Fifteen years ago the National Institutes of Health in the USA convened a panel to reach consensus on whether regular mammograms should be recommended for women in their forties. Amid vitriol and animosity, no consensus was reached and the meeting was later described in the journal Science as a “breast-screening brawl.” We might question the ethics of the person who described the actions of Daniel Kopans, the eminent Harvard radiologist and breast-screening proponent, as “intellectual terrorism.”
Then there is Kopans himself, accusing two San Francisco epidemiologists of having “manipulated data in a fashion that borders on scientific fraud.” Was he behaving ethically, given that a later investigation showed there was no substance to his charges?

The meaning of ethics can be hard to pin down and many people will have their own views on the subject. However, ethics is a branch of philosophy with a long history, reaching back over two thousand years to the early Greek philosophers like Socrates and Aristotle. Ethics refers to well-founded standards of what constitutes right and wrong and that prescribe how humans ought to behave, especially in terms of their obligations and benefits to society.

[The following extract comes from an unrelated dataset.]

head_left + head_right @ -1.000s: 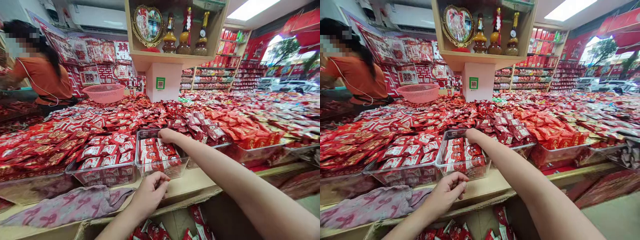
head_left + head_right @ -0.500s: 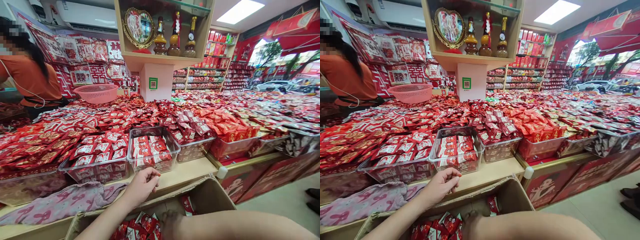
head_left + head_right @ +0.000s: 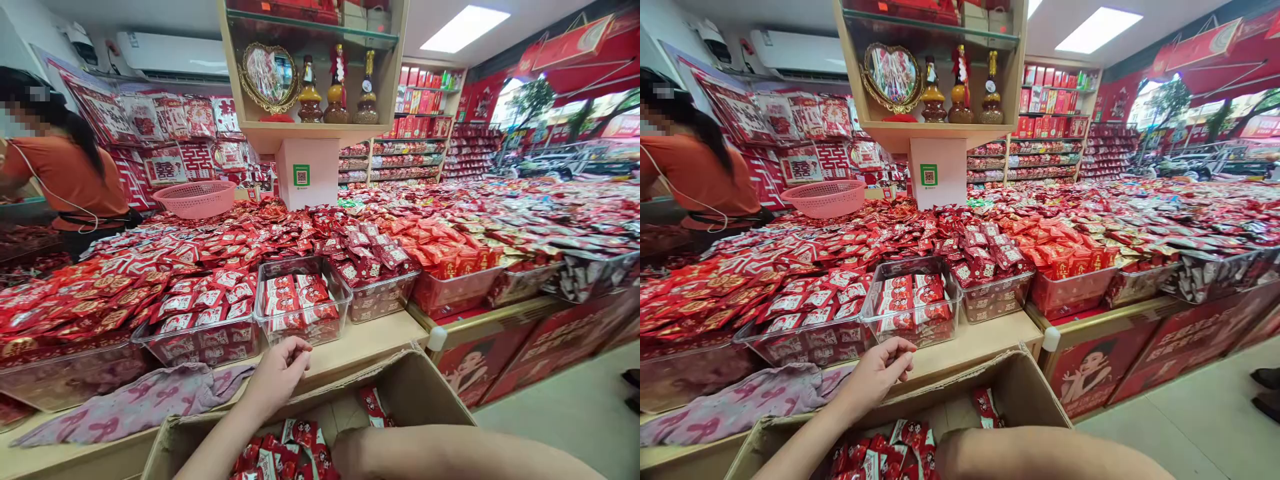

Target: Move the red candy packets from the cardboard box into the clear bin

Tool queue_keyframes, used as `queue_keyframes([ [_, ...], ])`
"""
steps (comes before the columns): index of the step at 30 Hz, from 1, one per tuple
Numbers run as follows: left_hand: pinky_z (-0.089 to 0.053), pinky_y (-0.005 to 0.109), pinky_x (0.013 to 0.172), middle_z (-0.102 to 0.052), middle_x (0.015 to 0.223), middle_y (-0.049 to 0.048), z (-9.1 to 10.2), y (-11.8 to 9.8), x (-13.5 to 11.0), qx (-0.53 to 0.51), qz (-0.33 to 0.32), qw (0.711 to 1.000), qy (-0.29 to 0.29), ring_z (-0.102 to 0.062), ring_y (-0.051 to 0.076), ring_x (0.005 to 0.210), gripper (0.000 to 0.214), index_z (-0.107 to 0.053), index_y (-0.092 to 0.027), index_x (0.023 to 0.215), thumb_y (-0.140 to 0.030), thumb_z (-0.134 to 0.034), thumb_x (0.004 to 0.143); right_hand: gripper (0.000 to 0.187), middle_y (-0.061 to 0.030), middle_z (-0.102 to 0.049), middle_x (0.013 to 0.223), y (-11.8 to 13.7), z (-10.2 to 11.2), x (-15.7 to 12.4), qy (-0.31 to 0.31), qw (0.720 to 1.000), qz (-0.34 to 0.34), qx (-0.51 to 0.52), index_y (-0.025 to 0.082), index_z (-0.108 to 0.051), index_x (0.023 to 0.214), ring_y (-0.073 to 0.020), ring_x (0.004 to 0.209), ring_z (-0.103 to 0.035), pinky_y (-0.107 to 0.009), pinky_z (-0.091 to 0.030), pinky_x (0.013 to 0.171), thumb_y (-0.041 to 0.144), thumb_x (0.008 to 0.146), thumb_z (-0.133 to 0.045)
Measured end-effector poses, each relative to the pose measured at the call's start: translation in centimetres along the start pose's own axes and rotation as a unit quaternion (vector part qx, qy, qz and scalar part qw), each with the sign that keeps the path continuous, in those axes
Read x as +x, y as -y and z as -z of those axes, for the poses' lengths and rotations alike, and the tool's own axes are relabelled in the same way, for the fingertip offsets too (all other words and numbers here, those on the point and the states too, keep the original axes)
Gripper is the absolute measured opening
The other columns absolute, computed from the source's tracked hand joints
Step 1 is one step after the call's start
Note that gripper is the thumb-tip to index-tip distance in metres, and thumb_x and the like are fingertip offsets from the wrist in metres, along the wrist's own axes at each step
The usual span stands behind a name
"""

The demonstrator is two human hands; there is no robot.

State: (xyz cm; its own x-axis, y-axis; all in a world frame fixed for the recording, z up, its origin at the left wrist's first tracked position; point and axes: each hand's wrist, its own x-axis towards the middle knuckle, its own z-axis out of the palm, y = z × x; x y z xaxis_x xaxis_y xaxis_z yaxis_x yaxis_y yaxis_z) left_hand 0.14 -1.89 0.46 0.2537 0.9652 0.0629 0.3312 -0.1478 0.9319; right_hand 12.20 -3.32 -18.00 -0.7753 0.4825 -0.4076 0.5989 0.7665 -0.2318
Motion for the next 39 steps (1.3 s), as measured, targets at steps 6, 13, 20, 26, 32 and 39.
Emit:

Margaret Somerville, founding director of the Centre for Medicine, Ethics and Law at McGill University, has recently asked: Is the decision to recommend reduced breast cancer screening ethical? Her question followed the Canadian government’s recommendation in late 2011 that routine screening be abandoned or reduced in frequency for younger women. Somerville argued, “But the benefits and harms of the changes in screening will not accrue to the same persons, which makes the situation more complex ethically. Those who would have benefited from finding their cancer earlier will be harmed; those who avoid false positives and unnecessary interventions, unfounded worry, and the costs screening involves, will be benefited.”
At CapeRay we are regularly confronted with decisions involving ethics. This week, in collaboration with our partners at the Medical Imaging Research Unit, we have submitted a protocol to the Human Research Ethics Committee of the University of Cape Town. This will enable us to begin the clinical testing of our PantoScanner Soteria system on patients. Ethics requires us first “to do no harm” and, where possible, “to do good.”